? The market tends to lump MLPs together, but Shell Midstream's biggest advantage is Shell.
? Because of energy tech advancement, "things that were once believed to be impossible that are now possible."
Shell Midstream Partners LP CEO John Hollowell will retire from a 38-year career with Royal Dutch Shell PLC when he steps down from the helm of the energy pipeline master limited partnership at the end of March. Hollowell began his CEO tenure in July 2015, just after a 2014 initial public offering that transformed Shell's midstream assets into the first MLP to come from the integrated oil and gas space. S&P Global Market Intelligence spoke with Hollowell about his experiences throughout the oil and gas value chain and Shell Midstream's future. The following is an edited transcript of that conversation.
Shell Midstream Partners CEO John Hollowell said master limited partnerships in the midstream energy sector "tend to get painted with a pretty broad brush." |
S&P Global Market Intelligence: You entered the MLP market in late 2014 when MLPs were struggling. A lot has changed after the oil price collapse, including a trend toward simplification and retaining more cash flows. Can you reflect on Shell Midstream's time as an MLP and what you see happening in the sector right now?
John Hollowell:
We're in this situation because we've actually grown the business pretty quickly. Every one of our transactions has been accretive to the unit holders, so we've provided growth and the [general partner] has certainly enjoyed a portion of that. … We have to be mindful of how and when we handle [IDRs].
If I compare the performance of Shell Midstream Partners versus the [Alerian Master Limited Partnership Index], which we're part of, we've outperformed ... some 30% since we IPO'd Shell Midstream Partners. I have a view that it's because of the strength of our sponsors and the quality of assets we've brought to the table and how we've introduced them to the market. … I think the strong MLPs will find ways to continue to generate value through those turbulent times, and I think the market and appetite for MLPs will still be there, albeit at a bit of a more volatile setting than it was in the past.
Some midstream companies have expressed concerns that a 25% federal tariff on imported steel could hurt project backlogs. What kind of impact would such a tariff have on Shell Midstream?
We're fortunate to be able to have an attractive investment environment here in the U.S., and I certainly hope it stays that way, and Shell’s a big company with a lot of opportunities around the world. … We certainly would like to keep it simple if we can, but we're watching closely to see where the tariffs may impact us going forward.
You've been at Shell for 38 years. What is the biggest shift you have seen in the global oil and gas industry during your time with the company?
Over the last 40 years, I've seen these cycles of high oil prices and low oil prices and how we've handled those … and how the industry's been able to be resilient, to be able to find ways to remain relevant and profitable during those swings. … I think it comes down to how industry has used technology and innovation through the cycles to help generate value. … You're chasing the ultra-deepwater or you're chasing these shales in the Permian or Eagle Ford or wherever, the technology and innovation required to unlock those are things that were once believed to be impossible that are now possible.

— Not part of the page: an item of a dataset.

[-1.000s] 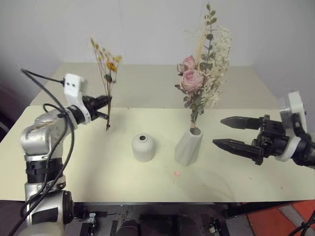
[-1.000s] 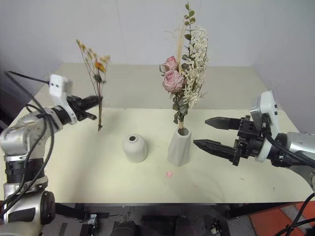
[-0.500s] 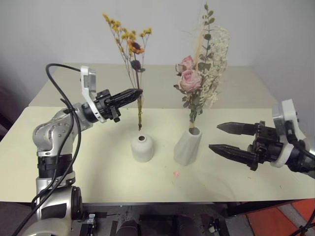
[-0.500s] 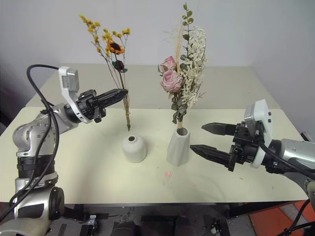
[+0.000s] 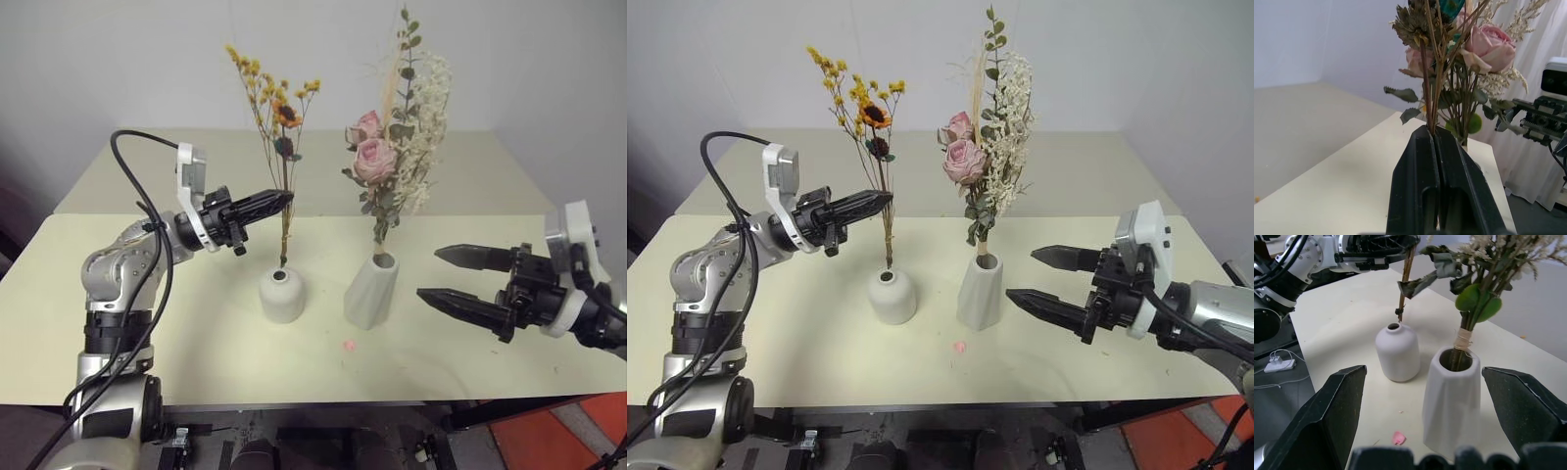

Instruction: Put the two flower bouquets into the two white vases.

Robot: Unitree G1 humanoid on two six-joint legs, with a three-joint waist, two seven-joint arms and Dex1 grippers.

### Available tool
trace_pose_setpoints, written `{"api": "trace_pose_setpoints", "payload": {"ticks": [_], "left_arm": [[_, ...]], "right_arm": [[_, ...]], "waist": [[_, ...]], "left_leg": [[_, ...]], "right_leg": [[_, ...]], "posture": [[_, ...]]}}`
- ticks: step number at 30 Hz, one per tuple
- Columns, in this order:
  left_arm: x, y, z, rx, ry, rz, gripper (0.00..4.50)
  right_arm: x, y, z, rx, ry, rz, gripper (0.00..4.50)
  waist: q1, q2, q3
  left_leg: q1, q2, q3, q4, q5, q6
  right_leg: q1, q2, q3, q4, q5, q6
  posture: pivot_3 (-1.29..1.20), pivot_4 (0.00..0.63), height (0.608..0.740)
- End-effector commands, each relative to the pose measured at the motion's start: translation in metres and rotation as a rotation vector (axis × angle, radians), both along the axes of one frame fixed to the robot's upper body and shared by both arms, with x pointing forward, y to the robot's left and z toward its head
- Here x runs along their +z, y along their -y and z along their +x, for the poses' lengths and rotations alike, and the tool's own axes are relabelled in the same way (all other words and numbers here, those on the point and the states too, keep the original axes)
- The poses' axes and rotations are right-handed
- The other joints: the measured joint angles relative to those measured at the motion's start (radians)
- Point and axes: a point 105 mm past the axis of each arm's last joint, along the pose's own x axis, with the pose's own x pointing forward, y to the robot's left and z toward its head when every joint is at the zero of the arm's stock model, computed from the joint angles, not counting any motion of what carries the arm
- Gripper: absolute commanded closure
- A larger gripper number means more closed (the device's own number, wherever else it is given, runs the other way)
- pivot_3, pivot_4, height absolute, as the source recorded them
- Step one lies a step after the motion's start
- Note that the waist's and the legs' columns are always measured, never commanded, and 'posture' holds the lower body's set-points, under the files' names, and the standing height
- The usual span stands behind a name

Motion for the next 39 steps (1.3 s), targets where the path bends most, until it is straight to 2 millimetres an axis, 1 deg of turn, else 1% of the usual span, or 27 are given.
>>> {"api": "trace_pose_setpoints", "payload": {"ticks": [1, 10, 24, 28, 32, 35, 36, 39], "left_arm": [[0.005, -0.003, -0.005, -0.012, 0.046, 0.012, 4.49], [-0.001, 0.000, -0.008, -0.035, 0.039, 0.022, 4.49], [-0.026, 0.001, -0.004, -0.012, 0.009, 0.090, 4.49], [-0.034, -0.003, -0.007, -0.008, -0.006, 0.138, 3.54], [-0.036, -0.015, -0.013, 0.022, -0.017, 0.150, 2.29], [-0.040, -0.028, -0.021, 0.053, -0.035, 0.168, 1.22], [-0.040, -0.031, -0.023, 0.059, -0.039, 0.172, 0.99], [-0.044, -0.047, -0.030, 0.115, -0.038, 0.223, 0.02]], "right_arm": [[0.009, -0.001, -0.004, 0.002, 0.048, 0.003, 0.00], [0.009, -0.002, -0.004, 0.001, 0.047, 0.005, 0.00], [0.012, -0.002, -0.005, -0.014, 0.059, 0.011, 0.00], [0.011, -0.001, -0.005, -0.016, 0.060, 0.011, 0.00], [0.010, -0.001, -0.004, -0.018, 0.060, 0.009, 0.00], [0.009, -0.001, -0.004, -0.016, 0.058, 0.005, 0.00], [0.008, -0.001, -0.004, -0.015, 0.057, 0.005, 0.00], [0.006, 0.000, -0.003, -0.012, 0.052, -0.002, 0.00]], "waist": [[0.000, 0.000, 0.000], [0.000, 0.000, 0.000], [0.001, 0.000, 0.000], [-0.001, 0.000, 0.000], [-0.002, 0.000, 0.000], [-0.002, 0.000, 0.000], [-0.002, 0.000, 0.000], [-0.002, 0.000, 0.000]], "left_leg": [[0.000, 0.000, 0.000, 0.000, 0.000, 0.000], [0.000, 0.000, 0.000, 0.000, 0.000, 0.000], [0.000, 0.000, 0.000, 0.000, 0.000, 0.000], [0.000, 0.000, 0.000, 0.000, 0.000, 0.000], [0.000, 0.000, 0.000, 0.000, 0.000, 0.000], [0.000, 0.001, 0.000, 0.000, 0.000, 0.000], [0.000, 0.001, 0.000, 0.000, 0.000, 0.000], [0.000, 0.001, 0.000, 0.000, 0.000, 0.000]], "right_leg": [[0.000, 0.000, 0.000, 0.000, 0.000, 0.000], [0.000, 0.000, 0.000, 0.000, 0.000, 0.000], [0.000, 0.000, 0.000, -0.001, 0.000, 0.000], [0.000, 0.000, 0.000, 0.000, 0.000, 0.000], [0.000, 0.000, 0.000, 0.000, 0.000, 0.000], [0.000, 0.000, 0.000, -0.001, 0.000, 0.000], [0.000, 0.000, 0.000, 0.000, 0.000, 0.000], [0.000, 0.000, 0.000, 0.000, 0.000, 0.000]], "posture": [[0.00, 0.150, 0.740], [0.00, 0.150, 0.740], [0.00, 0.150, 0.740], [0.00, 0.150, 0.740], [0.00, 0.150, 0.740], [0.00, 0.150, 0.740], [0.00, 0.150, 0.740], [0.00, 0.150, 0.740]]}}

It's really also the determination and will to make that technology work. I think that gets lost.
Shell Midstream is the first MLP to come from the integrated oil and gas space. BP Midstream Partners LP followed in 2017. Why did Shell spin out this part of its portfolio, and has it served its desired purpose?
In 2014, when we took the decision to IPO Shell Midstream Partners, we really saw the opportunity that we had to take this large midstream infrastructure and combine it with a proven financial structure, the MLP. … And the two of them together can really create value for investors in the MLP and more value for Shell. We're encouraged by the performance of the MLP since we launched it.
We certainly delivered more than what we promised internally to Shell. … We've grown our distributions in the first three years by over 100%. We've been busy building scale for the MLP through acquisitions of Shell assets, as well as third-party acquisitions, and we've achieved about $4 billion of acquisitions … and we've been fortunate to be able to focus our acquisitions in a space we call the 'mainstream midstream.' These are assets that have really strong, stable cash flows that are underpinned by long-term contracts with very reliable customers, all things that are attractive to the MLP sector.
We saw an opportunity, it's exceeded our expectations, and I think Shell Midstream Partners is off to a great start.
What do you see as Shell Midstream's biggest strengths and challenges?
I think, without a doubt, Shell Midstream Partners' biggest strength is our sponsorship, and really how that plays into our strategy. It provides us with a very resilient framework. … Their commitment and financial strength certainly helps us as an MLP, also their continued investment in this part of the world. … At the end of the day, what separates us, I think, from other MLPs is all those threads flow back through our sponsor Royal Dutch Shell, and we have an unmatched portfolio and runway of assets.
There's no doubt that the current markets are challenging, I don't deny that. I think really for us, what we've learned over the last three years … MLPs in general tend to get painted with a pretty broad brush. I think the challenge for us, or the opportunity for us, is to continue to demonstrate and emphasize a bit how Shell Midstream is different from other MLPs … to get people to recognize the differences that we see.